● **Work to be completed**: Please output the listing exactly as it stands, but omit any images.

● **Data block**:
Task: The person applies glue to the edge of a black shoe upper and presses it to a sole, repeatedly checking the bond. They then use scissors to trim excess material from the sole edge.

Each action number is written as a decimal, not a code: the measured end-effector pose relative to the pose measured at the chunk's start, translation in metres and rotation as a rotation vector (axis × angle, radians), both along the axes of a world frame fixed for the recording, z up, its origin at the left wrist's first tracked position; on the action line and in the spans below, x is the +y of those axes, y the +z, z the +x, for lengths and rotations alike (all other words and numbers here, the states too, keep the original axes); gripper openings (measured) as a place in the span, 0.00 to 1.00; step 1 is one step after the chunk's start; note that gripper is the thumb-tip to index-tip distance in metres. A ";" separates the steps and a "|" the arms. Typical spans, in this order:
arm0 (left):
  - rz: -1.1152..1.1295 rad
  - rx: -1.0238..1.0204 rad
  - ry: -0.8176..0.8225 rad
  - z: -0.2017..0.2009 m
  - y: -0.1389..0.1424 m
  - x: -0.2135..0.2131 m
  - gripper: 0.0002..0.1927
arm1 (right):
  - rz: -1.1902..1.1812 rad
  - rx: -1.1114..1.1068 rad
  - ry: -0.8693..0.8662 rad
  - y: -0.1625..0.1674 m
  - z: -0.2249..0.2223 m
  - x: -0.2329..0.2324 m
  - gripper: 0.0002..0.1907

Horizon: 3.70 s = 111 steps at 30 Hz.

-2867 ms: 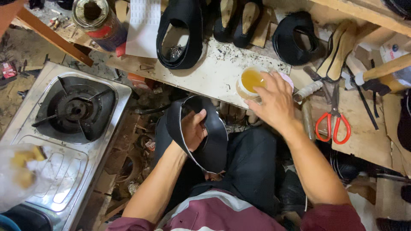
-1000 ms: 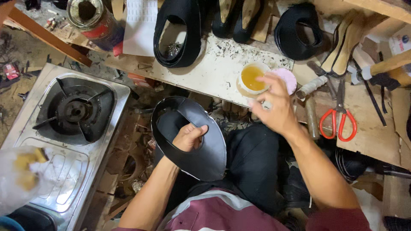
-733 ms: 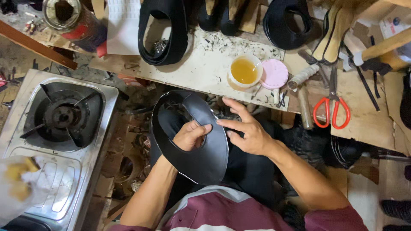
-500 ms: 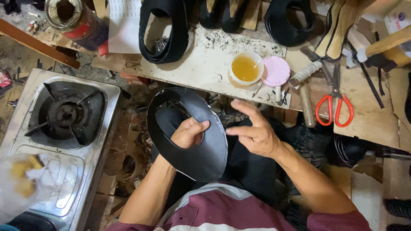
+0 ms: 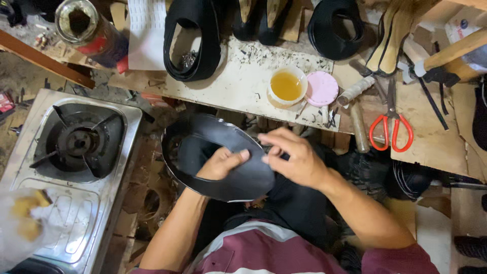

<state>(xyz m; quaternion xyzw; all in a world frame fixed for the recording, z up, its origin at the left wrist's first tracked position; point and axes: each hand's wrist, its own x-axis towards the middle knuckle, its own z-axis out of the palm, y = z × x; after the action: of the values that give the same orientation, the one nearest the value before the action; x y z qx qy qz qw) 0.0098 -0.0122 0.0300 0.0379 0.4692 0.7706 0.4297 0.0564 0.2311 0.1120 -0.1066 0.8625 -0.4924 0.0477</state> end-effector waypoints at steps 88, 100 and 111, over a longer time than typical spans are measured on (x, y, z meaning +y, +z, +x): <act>-0.540 -0.146 0.303 0.024 0.067 0.002 0.31 | -0.091 0.366 -0.120 -0.028 0.026 -0.013 0.14; -0.513 0.141 0.261 0.020 0.059 0.006 0.20 | -0.632 -0.037 -0.312 -0.059 0.032 -0.040 0.26; -0.149 0.228 0.331 0.022 0.026 0.011 0.15 | -0.572 -0.012 -0.286 -0.043 0.026 -0.053 0.27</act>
<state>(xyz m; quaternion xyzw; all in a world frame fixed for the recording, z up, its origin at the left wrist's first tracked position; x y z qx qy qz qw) 0.0320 -0.0011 0.0564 0.0154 0.5701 0.7847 0.2429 0.0826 0.1785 0.0686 0.0095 0.6952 -0.7171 -0.0488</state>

● **Exercise output**:
Task: The person applies glue to the edge of a black shoe upper and presses it to a sole, repeatedly checking the bond. They then use scissors to trim excess material from the sole edge.

Each action number is written as a decimal, not a code: the measured end-effector pose relative to the pose measured at the chunk's start, translation in metres and rotation as a rotation vector (axis × angle, radians), both along the axes of a world frame fixed for the recording, z up, its origin at the left wrist's first tracked position; on the action line and in the spans below, x is the +y of those axes, y the +z, z the +x, for lengths and rotations alike (all other words and numbers here, the states too, keep the original axes); gripper openings (measured) as a place in the span, 0.00 to 1.00; step 1 is one step after the chunk's start; note that gripper is the thumb-tip to index-tip distance in metres. A ";" separates the steps and a "|" the arms. Typical spans, in this order:
arm0 (left):
  - rz: -1.1152..1.1295 rad
  - rx: -1.0238..1.0204 rad
  - ry: -0.8176..0.8225 rad
  - z: -0.2017..0.2009 m
  - y: -0.1389..0.1424 m
  - x: -0.2135..0.2131 m
  - gripper: 0.0002..0.1927
arm1 (right):
  - rz: -1.1902..1.1812 rad
  - rx: -1.1114..1.1068 rad
  - ry: -0.8693..0.8662 rad
  - y: -0.1625..0.1674 m
  - z: -0.2249..0.2223 m
  - x: -0.2329..0.2324 m
  - gripper: 0.0002..0.1907

Horizon: 3.70 s = 111 steps at 30 Hz.

-2867 ms: 
-1000 ms: 
-733 ms: 
-500 ms: 
+0 ms: 

<state>(xyz m; quaternion xyzw; all in a world frame fixed for the recording, z up, its origin at the left wrist's first tracked position; point and axes: each hand's wrist, its own x-axis towards the middle knuckle, its own z-axis out of the palm, y = z × x; after the action: of the values that give the same orientation, the one nearest the value before the action; x y z qx qy qz qw) 0.0098 -0.0122 0.0300 0.0379 0.4692 0.7706 0.4297 0.0564 0.2311 0.1120 -0.1066 0.8625 -0.4924 0.0477</state> end-effector waypoints at steps 88, 100 and 111, over a longer time than typical spans are measured on (x, y, z meaning +y, +z, +x): <act>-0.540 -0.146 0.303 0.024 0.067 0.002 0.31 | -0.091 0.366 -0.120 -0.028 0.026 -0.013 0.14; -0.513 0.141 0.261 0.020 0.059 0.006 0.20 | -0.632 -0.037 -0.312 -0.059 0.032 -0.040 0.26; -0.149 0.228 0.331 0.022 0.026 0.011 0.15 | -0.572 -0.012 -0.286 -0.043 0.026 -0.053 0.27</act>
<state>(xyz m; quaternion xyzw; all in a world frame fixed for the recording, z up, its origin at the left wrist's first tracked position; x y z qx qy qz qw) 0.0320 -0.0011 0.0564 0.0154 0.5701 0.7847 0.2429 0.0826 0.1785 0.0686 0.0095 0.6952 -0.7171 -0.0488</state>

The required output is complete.